Updating the navigation on my site (again)

A while ago I wrote about attempting to use typescript, rust, and finally settling in on Java to write a little script to update the navigation on my website without parsing the HTML. Since I've learned a bit more rust since then, I wanted to revisit the event and see if I could succeed with rust this time.

What I did before

You're welcome to read the original post about writing a small script to update the navigation on this website. But the basic gist of it is that I wanted to automate a bunch of tedius HTML updates on this site. When I decided to do it, rather than use a language I was familiar with, I attempted to dive into Typescript to do it. I ran into trouble, got frustrated, and the next day decided to try doing it with rust. Which resulted in a repeat of the same.

So, I swapped to a language I knew well to just get the dang task I wanted to do done. Which worked, but also left me unsatisfied with not being able to apply myself to a new language how I wanted to. Of course, a couple months went by, I actually read a bit more of the rust book, and I completed my first ever advent of code, entirely in rust.

So, today is for revenge. Let's see if, now that I've managed to make it 13 chapters into the rust book and successfully parsed 25 files for the coding challenge of AoC, I can actually write the dang executable I had wanted to write before.
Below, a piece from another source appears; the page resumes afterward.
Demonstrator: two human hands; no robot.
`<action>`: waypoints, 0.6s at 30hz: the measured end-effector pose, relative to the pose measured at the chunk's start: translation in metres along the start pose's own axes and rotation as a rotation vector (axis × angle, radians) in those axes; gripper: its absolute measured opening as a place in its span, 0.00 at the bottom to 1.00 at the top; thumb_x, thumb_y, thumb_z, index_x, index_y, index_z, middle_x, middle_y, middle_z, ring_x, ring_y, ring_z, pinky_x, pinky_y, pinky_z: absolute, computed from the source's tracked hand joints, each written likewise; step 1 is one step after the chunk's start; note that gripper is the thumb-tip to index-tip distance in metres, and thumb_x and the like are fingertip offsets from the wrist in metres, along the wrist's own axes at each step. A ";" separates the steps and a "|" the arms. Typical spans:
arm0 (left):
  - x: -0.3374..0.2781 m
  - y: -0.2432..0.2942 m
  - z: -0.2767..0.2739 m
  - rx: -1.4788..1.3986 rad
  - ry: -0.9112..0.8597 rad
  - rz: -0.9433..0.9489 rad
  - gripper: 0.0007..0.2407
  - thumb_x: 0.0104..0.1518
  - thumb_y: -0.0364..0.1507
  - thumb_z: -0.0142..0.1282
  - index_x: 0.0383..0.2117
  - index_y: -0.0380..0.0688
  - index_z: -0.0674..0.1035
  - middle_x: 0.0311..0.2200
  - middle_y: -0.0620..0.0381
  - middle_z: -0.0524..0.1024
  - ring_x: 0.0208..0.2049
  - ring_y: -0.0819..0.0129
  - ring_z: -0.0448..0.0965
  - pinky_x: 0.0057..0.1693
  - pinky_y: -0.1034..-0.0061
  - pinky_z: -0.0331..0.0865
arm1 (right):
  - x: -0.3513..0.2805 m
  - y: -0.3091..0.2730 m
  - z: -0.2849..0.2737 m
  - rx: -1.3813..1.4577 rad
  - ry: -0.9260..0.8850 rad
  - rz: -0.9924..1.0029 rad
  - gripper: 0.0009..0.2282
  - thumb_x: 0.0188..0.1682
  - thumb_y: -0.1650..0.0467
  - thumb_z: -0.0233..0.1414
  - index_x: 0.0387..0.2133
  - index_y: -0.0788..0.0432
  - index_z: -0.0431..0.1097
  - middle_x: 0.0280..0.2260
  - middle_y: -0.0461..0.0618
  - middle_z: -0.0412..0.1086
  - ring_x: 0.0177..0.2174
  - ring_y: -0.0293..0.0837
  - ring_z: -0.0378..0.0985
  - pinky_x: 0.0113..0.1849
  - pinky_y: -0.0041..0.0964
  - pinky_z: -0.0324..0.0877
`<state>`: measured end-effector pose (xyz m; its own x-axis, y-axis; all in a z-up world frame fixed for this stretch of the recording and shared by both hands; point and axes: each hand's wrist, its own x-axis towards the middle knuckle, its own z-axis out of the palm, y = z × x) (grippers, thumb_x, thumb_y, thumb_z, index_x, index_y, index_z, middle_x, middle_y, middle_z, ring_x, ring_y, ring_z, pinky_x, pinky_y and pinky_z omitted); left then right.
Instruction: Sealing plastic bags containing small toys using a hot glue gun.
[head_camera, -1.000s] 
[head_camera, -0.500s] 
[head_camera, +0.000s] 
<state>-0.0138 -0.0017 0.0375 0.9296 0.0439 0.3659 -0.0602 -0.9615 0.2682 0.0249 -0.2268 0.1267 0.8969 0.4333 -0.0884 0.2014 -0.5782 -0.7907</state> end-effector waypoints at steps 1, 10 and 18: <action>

Parsing the command line arguments in rust

First off, I've recently finished the 13th chapter, which covers making a simple CLI tool. How perfect! So, I can use the pattern that they introduced to define what my programs expected inputs are pretty trivially. We've got two inputs at the moment. The file to use as a reference for what I want the header to look like, and the path I want it to update. Following along the convention of having a lib file for the guts of the program and keeping the main file for the binary as calls out to it, I can define the configuration for the CLI tool as this:

pub struct Config {
    pub template_file: String,
    pub path_to_update: String,
}

I suppose I could make this fancier and default the path to update to . if there's no path given, and use an Option for it, but I'm going to skip that for now I think and be explicit instead. We can refactor this later after our first pass after all.

Next, parsing the CLI arguments using the args iterator is the way chapter 13 also showed how to do things, so. We can create a build method to do that:

impl Config {
    pub fn build(mut args: impl Iterator<Item = String>) -> Result<Config, &'static str> {
	    if let None = args.next() {
		    return Err("Didn't get the program name somehow.");
        };
					
	    let template_file = match args.next() {
		    Some(arg) => arg,
		    None => return Err("First argument should be the template file"),
	    };
	    let path_to_update = match args.next() {
		    Some(arg) => arg,
		    None => return Err("Second argument should be file or path to update"),
	    };
					
	    Ok(Config {
		    template_file,
		    path_to_update,
	    })
    }
					
    pub fn path_is_directory(&self) -> bool {
	    match fs::metadata(&self.path_to_update) {
		    Ok(metadata) => metadata.is_dir(),
		    Err(_) => false,
	    }
    }
}

and then follow the pattern of having a run method that will actually do the work we'll eventually want to do.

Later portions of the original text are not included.